Deploying custom foundation models
You can upload and deploy a custom foundation model for use with watsonx.ai inferencing capabilities.
In addition to working with foundation models that are curated by IBM, you can now upload and deploy your own foundation models. After the models are deployed and registered with watsonx.ai, create prompts that inference the custom models from the Prompt Lab.
Deploying a custom foundation model provides the flexibility for you to implement the AI solutions that are right for your use case. The deployment process differs slightly depending on the source of your custom foundation model.
It is best to get the model directly from the model builder. One place to find new models is Hugging Face, a repository for open source foundation models used by many model builders.
Watch this video to see how to deploy a custom foundation model.
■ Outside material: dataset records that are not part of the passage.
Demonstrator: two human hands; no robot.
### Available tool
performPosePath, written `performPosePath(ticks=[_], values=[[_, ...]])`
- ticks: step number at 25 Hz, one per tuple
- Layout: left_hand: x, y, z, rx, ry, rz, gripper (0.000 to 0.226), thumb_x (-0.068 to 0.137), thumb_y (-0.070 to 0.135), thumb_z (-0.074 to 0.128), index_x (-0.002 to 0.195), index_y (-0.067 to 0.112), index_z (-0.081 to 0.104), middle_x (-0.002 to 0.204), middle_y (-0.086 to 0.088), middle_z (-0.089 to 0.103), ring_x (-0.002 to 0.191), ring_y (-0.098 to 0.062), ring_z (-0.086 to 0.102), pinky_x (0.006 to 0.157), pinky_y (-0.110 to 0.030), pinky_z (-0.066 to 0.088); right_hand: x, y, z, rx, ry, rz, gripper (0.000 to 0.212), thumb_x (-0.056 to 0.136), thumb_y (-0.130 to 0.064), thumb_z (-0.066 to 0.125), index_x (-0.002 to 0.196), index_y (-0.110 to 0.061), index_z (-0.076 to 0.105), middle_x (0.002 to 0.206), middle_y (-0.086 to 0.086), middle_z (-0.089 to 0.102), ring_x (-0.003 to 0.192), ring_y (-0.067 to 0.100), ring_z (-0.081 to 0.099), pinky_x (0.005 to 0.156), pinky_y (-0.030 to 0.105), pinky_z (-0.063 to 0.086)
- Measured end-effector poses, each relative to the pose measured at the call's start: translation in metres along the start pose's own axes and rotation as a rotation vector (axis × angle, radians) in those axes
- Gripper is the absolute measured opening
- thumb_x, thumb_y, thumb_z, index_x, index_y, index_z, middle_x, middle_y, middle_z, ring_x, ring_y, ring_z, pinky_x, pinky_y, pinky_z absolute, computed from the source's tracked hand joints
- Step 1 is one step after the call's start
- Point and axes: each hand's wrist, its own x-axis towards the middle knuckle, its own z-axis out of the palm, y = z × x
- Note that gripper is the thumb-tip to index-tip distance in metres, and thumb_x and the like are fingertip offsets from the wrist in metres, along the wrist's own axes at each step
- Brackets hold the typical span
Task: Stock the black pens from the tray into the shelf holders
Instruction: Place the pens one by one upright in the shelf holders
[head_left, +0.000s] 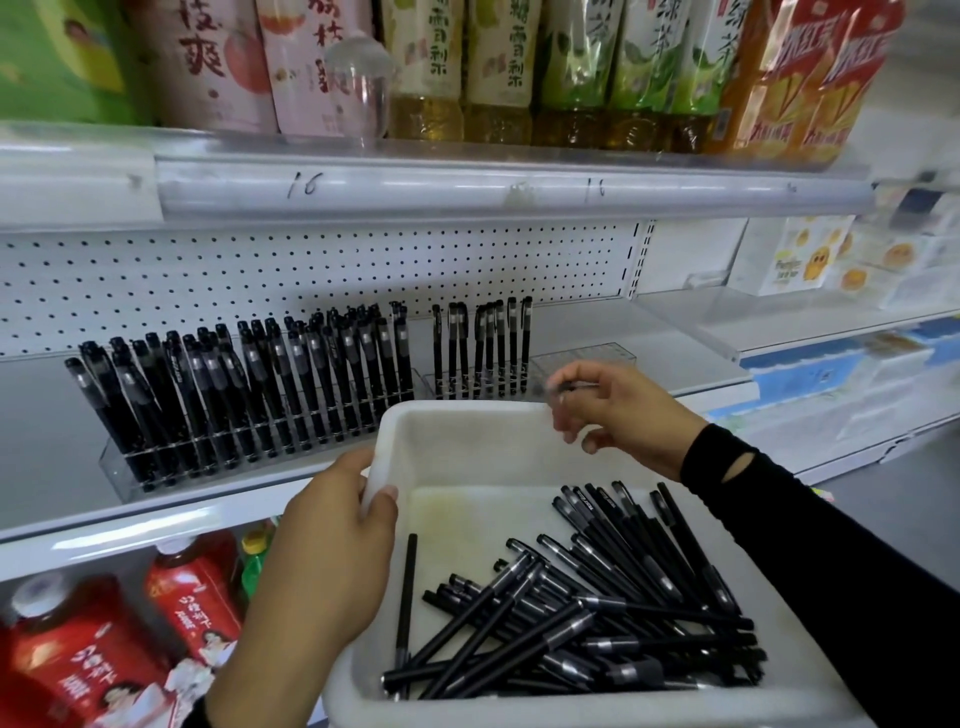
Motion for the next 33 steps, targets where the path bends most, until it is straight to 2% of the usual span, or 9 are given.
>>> performPosePath(ticks=[3, 5, 9, 12, 15, 20, 22, 26, 33], values=[[0.000, -0.001, 0.000, 0.000, 0.000, -0.001, 0.035, 0.100, 0.024, 0.051, 0.131, 0.039, 0.056, 0.094, 0.016, 0.065, 0.083, -0.008, 0.064, 0.067, -0.030, 0.048, 0.006, -0.002, -0.001, -0.158, 0.089, -0.060, 0.028, 0.103, -0.030, 0.051, 0.099, -0.012, 0.072, 0.068, 0.003, 0.061, 0.056, 0.016, 0.052, 0.047, 0.024, 0.041], [0.000, -0.001, 0.000, 0.001, -0.004, -0.006, 0.034, 0.100, 0.024, 0.050, 0.131, 0.038, 0.055, 0.095, 0.016, 0.065, 0.083, -0.008, 0.064, 0.067, -0.030, 0.049, 0.018, -0.009, -0.010, -0.245, 0.156, -0.088, 0.026, 0.100, -0.032, 0.056, 0.096, -0.015, 0.077, 0.068, 0.001, 0.061, 0.058, 0.017, 0.054, 0.052, 0.025, 0.047], [-0.002, 0.001, 0.002, 0.016, -0.004, -0.002, 0.034, 0.100, 0.025, 0.049, 0.131, 0.037, 0.054, 0.096, 0.017, 0.064, 0.083, -0.005, 0.062, 0.065, -0.027, 0.047, 0.065, -0.018, -0.029, -0.401, 0.372, -0.052, 0.008, 0.095, -0.016, 0.064, 0.095, -0.009, 0.069, 0.078, 0.009, 0.071, 0.062, 0.019, 0.066, 0.058, 0.024, 0.055], [-0.001, 0.001, 0.004, 0.004, -0.008, -0.012, 0.036, 0.100, 0.025, 0.049, 0.135, 0.034, 0.053, 0.100, 0.014, 0.065, 0.085, -0.007, 0.063, 0.069, -0.028, 0.048, 0.099, -0.014, -0.028, -0.514, 0.455, 0.023, 0.011, 0.093, -0.014, 0.067, 0.094, -0.003, 0.067, 0.080, 0.013, 0.073, 0.065, 0.020, 0.069, 0.062, 0.024, 0.059], [-0.002, 0.000, 0.003, 0.011, 0.002, -0.010, 0.035, 0.101, 0.026, 0.049, 0.135, 0.033, 0.053, 0.100, 0.015, 0.065, 0.085, -0.005, 0.063, 0.065, -0.022, 0.044, 0.128, -0.006, -0.024, -0.542, 0.459, 0.128, 0.021, 0.096, -0.019, 0.062, 0.096, 0.001, 0.068, 0.084, 0.016, 0.074, 0.073, 0.025, 0.072, 0.078, 0.040, 0.062], [-0.003, 0.001, 0.001, 0.015, 0.004, 0.004, 0.034, 0.100, 0.027, 0.048, 0.134, 0.036, 0.052, 0.101, 0.020, 0.063, 0.086, -0.002, 0.061, 0.068, -0.023, 0.044, 0.145, 0.004, -0.015, -0.805, 0.366, 0.233, 0.025, 0.097, -0.027, 0.058, 0.085, -0.006, 0.066, 0.067, 0.004, 0.065, 0.057, 0.016, 0.062, 0.049, 0.021, 0.039], [-0.002, 0.001, 0.001, 0.019, 0.006, 0.011, 0.035, 0.100, 0.028, 0.048, 0.135, 0.035, 0.051, 0.103, 0.019, 0.063, 0.088, -0.002, 0.060, 0.071, -0.024, 0.045, 0.145, 0.006, -0.011, -0.899, 0.341, 0.239, 0.024, 0.096, -0.027, 0.061, 0.090, -0.005, 0.066, 0.079, 0.009, 0.066, 0.071, 0.025, 0.063, 0.055, 0.024, 0.043], [-0.003, 0.003, 0.001, 0.019, 0.012, 0.013, 0.033, 0.100, 0.028, 0.048, 0.133, 0.034, 0.052, 0.104, 0.016, 0.066, 0.091, -0.006, 0.063, 0.079, -0.030, 0.051, 0.146, 0.002, -0.012, -0.907, 0.365, 0.166, 0.028, 0.095, -0.029, 0.066, 0.108, -0.005, 0.071, 0.103, 0.013, 0.073, 0.094, 0.032, 0.070, 0.089, 0.039, 0.057], [-0.005, 0.004, 0.002, 0.012, -0.008, 0.012, 0.032, 0.100, 0.027, 0.048, 0.130, 0.038, 0.053, 0.098, 0.022, 0.064, 0.086, 0.002, 0.060, 0.069, -0.020, 0.046, 0.137, 0.004, -0.013, -0.932, 0.374, 0.127, 0.021, 0.094, -0.026, 0.062, 0.111, -0.016, 0.071, 0.113, 0.002, 0.066, 0.094, 0.025, 0.064, 0.082, 0.028, 0.052]])
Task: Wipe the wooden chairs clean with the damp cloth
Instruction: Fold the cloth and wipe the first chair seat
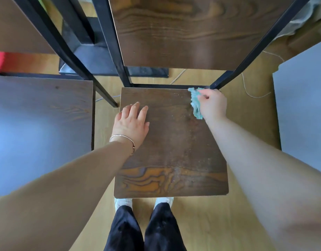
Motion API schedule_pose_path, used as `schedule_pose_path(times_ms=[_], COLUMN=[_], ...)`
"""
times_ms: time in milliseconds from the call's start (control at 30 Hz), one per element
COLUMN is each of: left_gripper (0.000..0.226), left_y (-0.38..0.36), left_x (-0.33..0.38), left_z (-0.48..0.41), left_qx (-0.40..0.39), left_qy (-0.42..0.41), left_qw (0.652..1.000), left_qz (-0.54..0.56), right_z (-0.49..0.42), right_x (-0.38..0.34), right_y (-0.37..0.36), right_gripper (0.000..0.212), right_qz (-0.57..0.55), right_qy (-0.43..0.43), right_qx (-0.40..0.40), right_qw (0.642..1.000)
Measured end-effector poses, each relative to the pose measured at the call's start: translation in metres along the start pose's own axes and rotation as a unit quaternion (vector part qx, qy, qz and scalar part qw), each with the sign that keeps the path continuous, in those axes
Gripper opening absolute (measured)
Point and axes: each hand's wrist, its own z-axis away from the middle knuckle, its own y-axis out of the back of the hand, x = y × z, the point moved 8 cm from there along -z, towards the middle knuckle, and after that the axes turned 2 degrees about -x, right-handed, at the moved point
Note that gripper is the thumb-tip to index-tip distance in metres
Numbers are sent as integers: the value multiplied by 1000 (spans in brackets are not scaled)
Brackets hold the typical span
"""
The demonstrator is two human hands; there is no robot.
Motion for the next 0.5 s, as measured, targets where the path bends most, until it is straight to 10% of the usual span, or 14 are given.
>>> schedule_pose_path(times_ms=[500], left_gripper=[53], left_y=[-14], left_x=[-7], left_z=[-15], left_qx=[-7], left_qy=[-5], left_qw=[1000], left_qz=[7], right_z=[-4], right_x=[-44], right_y=[-81], right_gripper=[31], right_qz=[41], right_qy=[112], right_qx=[-145], right_qw=[982])
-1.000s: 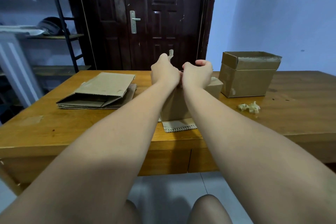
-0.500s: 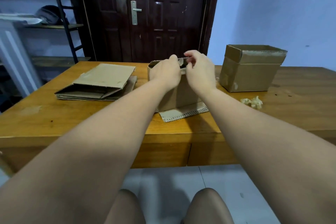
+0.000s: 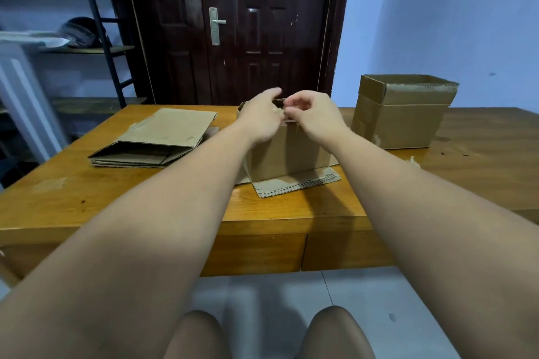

This video provides a visual method to learn the concepts and tasks in this documentation.
Process for deploying a custom foundation model
Before you can deploy your custom foundation model, the System administrator must prepare the model and upload it to PVC storage. After storing the model, the admin must register the model with watsonx.ai.
For details about adding custom foundation models:
- watsonx.ai full service installation
- See Deploying custom foundation models in the IBM Software Hub documentation.
- watsonx.ai lightweight engine installation
- See Adding custom foundation models to watsonx.ai lightweight engine in the IBM Software Hub documentation..
To deploy your custom foundation model, consider the type of cluster on which you want to deploy your custom foundation model. The requirements for deployment differ based on whether you are deploying your custom foundation model on a GPU-enabled cluster or an MIG-enabled cluster. After deploying your custom foundation model, you can manage your deployment to update details, scale the number of copies, and more. The deployed model can then be used for prompting.